**Task details:**
A complete response lists each line of the data below that includes the word "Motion".

**Raw data:**

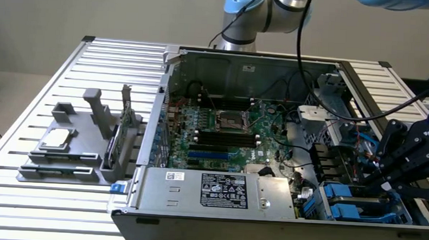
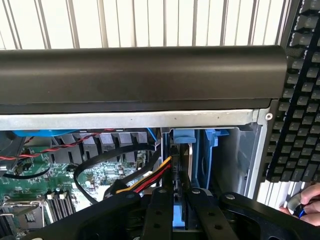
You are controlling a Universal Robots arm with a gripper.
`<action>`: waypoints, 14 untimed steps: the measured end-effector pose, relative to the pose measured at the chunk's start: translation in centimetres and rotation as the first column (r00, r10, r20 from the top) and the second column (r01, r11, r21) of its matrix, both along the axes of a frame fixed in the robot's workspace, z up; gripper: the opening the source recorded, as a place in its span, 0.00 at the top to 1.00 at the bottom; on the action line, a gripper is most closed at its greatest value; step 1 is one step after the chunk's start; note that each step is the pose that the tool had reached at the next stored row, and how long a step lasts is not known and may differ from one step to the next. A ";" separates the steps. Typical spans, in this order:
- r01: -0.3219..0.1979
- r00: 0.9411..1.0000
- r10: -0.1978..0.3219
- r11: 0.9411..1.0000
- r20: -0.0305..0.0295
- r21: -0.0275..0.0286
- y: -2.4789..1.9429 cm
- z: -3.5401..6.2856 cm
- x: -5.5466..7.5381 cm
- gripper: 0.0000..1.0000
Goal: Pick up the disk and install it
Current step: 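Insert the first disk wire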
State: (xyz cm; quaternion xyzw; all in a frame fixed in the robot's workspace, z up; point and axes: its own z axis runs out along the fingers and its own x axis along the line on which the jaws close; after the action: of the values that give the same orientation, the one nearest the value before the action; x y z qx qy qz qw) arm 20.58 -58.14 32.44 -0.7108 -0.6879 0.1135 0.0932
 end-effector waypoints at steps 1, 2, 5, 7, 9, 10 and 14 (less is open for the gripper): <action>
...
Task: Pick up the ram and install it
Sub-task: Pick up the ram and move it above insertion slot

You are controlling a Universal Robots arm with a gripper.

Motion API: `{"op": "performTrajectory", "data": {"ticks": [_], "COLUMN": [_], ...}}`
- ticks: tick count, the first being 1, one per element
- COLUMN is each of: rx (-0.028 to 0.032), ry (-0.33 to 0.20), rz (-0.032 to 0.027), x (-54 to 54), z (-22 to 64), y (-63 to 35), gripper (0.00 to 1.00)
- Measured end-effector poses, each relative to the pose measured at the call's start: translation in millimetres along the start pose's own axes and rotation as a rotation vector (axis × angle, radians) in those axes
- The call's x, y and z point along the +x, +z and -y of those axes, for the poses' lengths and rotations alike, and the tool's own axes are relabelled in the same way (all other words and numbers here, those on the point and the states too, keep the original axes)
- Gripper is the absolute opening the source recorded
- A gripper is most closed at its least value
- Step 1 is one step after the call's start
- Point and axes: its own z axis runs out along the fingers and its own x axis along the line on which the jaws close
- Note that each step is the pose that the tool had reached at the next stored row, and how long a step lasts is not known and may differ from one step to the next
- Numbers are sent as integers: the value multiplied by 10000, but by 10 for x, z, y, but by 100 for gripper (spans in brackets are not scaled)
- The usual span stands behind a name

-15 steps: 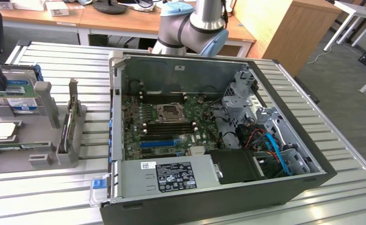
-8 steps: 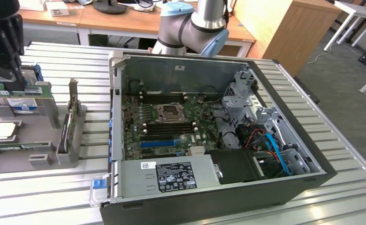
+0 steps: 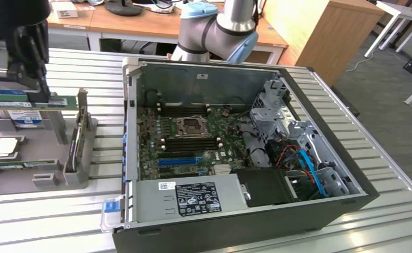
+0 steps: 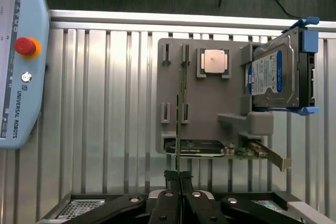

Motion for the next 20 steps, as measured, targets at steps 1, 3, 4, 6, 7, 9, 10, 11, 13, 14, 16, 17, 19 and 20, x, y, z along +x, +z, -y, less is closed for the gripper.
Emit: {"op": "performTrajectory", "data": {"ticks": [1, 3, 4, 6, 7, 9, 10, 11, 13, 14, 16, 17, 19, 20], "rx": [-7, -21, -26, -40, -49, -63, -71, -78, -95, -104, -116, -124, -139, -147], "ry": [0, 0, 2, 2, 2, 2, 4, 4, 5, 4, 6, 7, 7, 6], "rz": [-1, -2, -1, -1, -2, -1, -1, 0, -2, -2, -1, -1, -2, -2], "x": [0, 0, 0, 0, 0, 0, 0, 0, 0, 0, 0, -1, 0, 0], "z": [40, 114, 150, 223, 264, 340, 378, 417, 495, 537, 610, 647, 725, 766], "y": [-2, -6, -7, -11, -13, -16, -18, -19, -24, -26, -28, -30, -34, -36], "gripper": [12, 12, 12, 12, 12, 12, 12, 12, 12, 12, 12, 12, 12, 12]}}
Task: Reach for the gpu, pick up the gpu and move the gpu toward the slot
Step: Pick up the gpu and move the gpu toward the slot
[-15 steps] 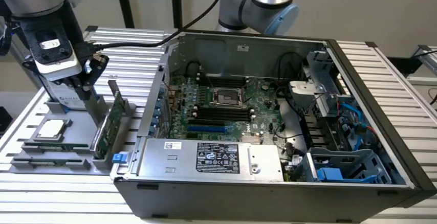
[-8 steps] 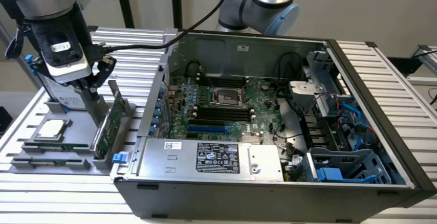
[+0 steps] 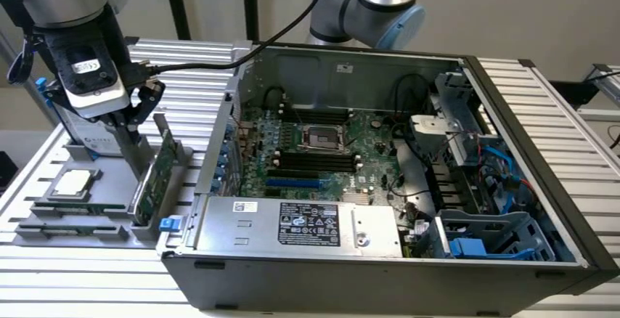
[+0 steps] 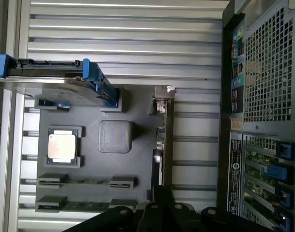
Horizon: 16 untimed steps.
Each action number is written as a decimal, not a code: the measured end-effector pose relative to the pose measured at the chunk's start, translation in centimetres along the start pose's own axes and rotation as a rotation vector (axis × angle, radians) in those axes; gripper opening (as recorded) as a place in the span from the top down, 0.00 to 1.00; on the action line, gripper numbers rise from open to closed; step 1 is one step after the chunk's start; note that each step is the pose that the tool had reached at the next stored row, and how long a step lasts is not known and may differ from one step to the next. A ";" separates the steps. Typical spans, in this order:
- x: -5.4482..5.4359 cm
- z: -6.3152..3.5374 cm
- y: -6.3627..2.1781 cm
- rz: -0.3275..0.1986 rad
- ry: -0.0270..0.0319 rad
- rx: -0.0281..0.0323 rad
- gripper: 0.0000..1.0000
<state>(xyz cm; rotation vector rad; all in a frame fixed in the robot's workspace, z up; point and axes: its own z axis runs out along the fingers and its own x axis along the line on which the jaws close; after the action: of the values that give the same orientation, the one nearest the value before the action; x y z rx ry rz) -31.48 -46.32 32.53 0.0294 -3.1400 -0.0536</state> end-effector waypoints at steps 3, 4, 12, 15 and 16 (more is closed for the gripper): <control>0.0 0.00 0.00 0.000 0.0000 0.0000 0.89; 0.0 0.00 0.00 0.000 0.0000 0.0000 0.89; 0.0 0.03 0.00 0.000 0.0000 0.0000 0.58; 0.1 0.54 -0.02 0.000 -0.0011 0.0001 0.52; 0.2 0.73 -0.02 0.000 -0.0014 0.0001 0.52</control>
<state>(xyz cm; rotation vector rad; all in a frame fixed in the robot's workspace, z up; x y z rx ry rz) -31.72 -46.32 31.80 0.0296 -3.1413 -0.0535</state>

**Written response:**
Motion API: `{"op": "performTrajectory", "data": {"ticks": [_], "COLUMN": [_], ...}}`
Motion for the next 20 steps, as measured, targets at steps 1, 3, 4, 6, 7, 9, 10, 11, 13, 14, 16, 17, 19 and 20, x, y, z along +x, +z, -y, less is closed for the gripper.

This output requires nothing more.